Home: Need a Custom or Prewritten Perl Program?: I need a program that...:
Extracting Data from a File



GDrew
New User

Nov 11, 2010, 9:28 AM


Views: 2637
Extracting Data from a File

Hello - I am a .Net developer with very limited Perl knowledge. I am attempting to read some values from several files and output the value as a csv file. I've been reading through several Perl books, but haven't come across any examples on how to get this done. Can anyone show me an example on how this is done in Perl?

I have some files in a directory that looks like this:

1. - root
...1.1 - html
......1.1.1 - html2010
............file1.html
............file2.html
............file3.html
............etc
......1.1.2 - html2010
............file1.html
............file2.html
............file3.html

I need to read the content from the "description" and "keywords" meta (test1,test2,test3,testk1,testk2,etc) from each file and output it as a csv file.

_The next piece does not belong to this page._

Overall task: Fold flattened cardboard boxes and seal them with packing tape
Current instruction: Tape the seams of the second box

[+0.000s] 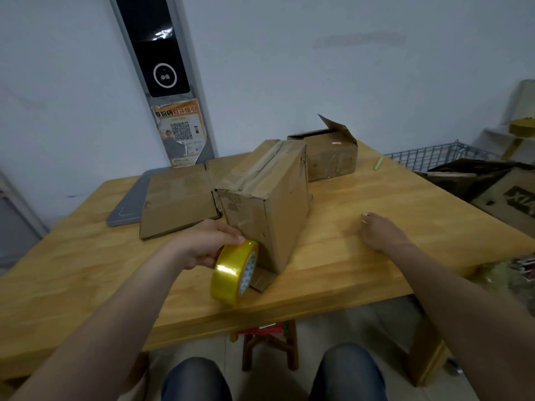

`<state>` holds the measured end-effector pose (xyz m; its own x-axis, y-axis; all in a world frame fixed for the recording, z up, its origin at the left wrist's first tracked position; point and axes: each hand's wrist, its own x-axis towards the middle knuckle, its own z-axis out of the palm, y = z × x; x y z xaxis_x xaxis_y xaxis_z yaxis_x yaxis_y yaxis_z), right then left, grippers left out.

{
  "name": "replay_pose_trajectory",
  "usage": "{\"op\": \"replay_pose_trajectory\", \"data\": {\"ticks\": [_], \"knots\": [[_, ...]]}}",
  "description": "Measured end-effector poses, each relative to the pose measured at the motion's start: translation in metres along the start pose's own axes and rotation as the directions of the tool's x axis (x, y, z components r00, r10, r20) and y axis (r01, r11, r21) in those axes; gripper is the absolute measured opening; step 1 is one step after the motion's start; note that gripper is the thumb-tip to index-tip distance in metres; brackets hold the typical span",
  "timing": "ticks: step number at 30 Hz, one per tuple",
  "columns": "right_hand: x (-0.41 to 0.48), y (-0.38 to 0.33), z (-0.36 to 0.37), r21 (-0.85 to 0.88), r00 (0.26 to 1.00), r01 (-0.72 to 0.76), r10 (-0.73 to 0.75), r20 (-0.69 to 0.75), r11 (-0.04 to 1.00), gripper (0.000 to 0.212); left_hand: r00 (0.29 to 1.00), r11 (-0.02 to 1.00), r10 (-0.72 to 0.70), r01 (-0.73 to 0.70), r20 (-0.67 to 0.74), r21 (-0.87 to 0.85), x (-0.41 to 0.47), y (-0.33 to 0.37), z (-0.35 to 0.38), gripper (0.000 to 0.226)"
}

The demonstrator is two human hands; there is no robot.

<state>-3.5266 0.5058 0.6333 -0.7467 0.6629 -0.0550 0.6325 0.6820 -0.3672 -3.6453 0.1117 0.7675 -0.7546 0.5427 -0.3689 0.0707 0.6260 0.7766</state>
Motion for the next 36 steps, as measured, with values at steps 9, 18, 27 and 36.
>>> {"op": "replay_pose_trajectory", "data": {"ticks": [9, 18, 27, 36], "knots": [[-0.079, -0.080, 0.025, 0.179, 0.957, 0.289, -0.284, -0.054, 0.940, 0.012, 1.000, 1.000, 0.005, -0.005, 0.013, -0.024, 0.000, -0.003, 0.000, 0.018], [-0.084, -0.093, 0.030, -0.013, 0.975, 0.218, -0.219, -0.041, 0.976, 0.024, 1.000, 0.999, 0.023, -0.023, 0.009, -0.037, -0.001, -0.012, -0.004, 0.022], [-0.131, -0.117, -0.023, 0.611, 0.982, 0.178, -0.100, -0.160, 0.771, 0.024, 0.997, 0.991, 0.042, -0.032, 0.071, -0.129, -0.003, -0.019, -0.005, 0.028], [-0.185, -0.190, -0.086, 0.809, 0.964, 0.264, -0.161, -0.211, 0.524, 0.034, 0.996, 0.986, 0.042, -0.029, 0.074, -0.165, -0.004, -0.022, -0.006, 0.015]]}}
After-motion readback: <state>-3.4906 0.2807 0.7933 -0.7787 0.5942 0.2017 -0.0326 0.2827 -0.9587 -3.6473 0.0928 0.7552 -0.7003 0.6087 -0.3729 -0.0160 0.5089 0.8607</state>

The html pages look something like this:


Code
<!-- File 1 --> 
<!DOCTYPE HTML PUBLIC "-//W3C//DTD HTML 4.01//EN" "http://www.w3.org/TR/html4/strict.dtd">
<html lang="en" dir="ltr">
<head>
<title>Test Page1</title>
<meta name="description" content="test1,test2,test3,test4,test5"/>
<meta name="keywords" content="testk1,testk2,testk3,testk4,testk5"/>
</head>
<body>
Body of the page 1
</body>
</html>

<!-- File 2 -->
<!DOCTYPE HTML PUBLIC "-//W3C//DTD HTML 4.01//EN" "http://www.w3.org/TR/html4/strict.dtd">
<html lang="en" dir="ltr">
<head>
<title>Test Page2</title>
<meta name="description" content="test6,test7,test8,test9,test10"/>
<meta name="keywords" content="testk6,testk7,testk8,testk9,testk10"/>
</head>
<body>
Body of the page 2
</body
</html>



Zhris
Enthusiast

Nov 12, 2010, 4:14 AM


Views: 2627
Re: [GDrew] Extracting Data from a File

Hi,

I'm not 100% sure on your directory structure, so the following script is only designed to process html files in a single directory. I have used HTML::TreeBuilder / HTML::Element over other modules such as HTML::HeadParser, because I prefer the level of control.

Untested:

Code
#!/usr/bin/perl     
use strict;
use warnings;
use HTML::TreeBuilder;

my $dirpath = '1.1.1 - html2010';
my @files = glob("$dirpath/*.html");

my $csv = 'output.csv';
open my $csv_fh, '>', $csv or die "cannot open $csv: $!";
foreach my $file (@files) {
my $tree = HTML::TreeBuilder->new;
$tree->parse_file($file);
my @metas = $tree->look_down("_tag", "meta");

print $csv_fh "$metas[0]->{'content'},$metas[1]->{'content'}\n";

#foreach my $meta (@metas) {
# print $csv_fh "$meta->{'content'}\n";
#}
}
close $csv_fh;


Chris


(This post was edited by Zhris on Nov 12, 2010, 4:55 AM)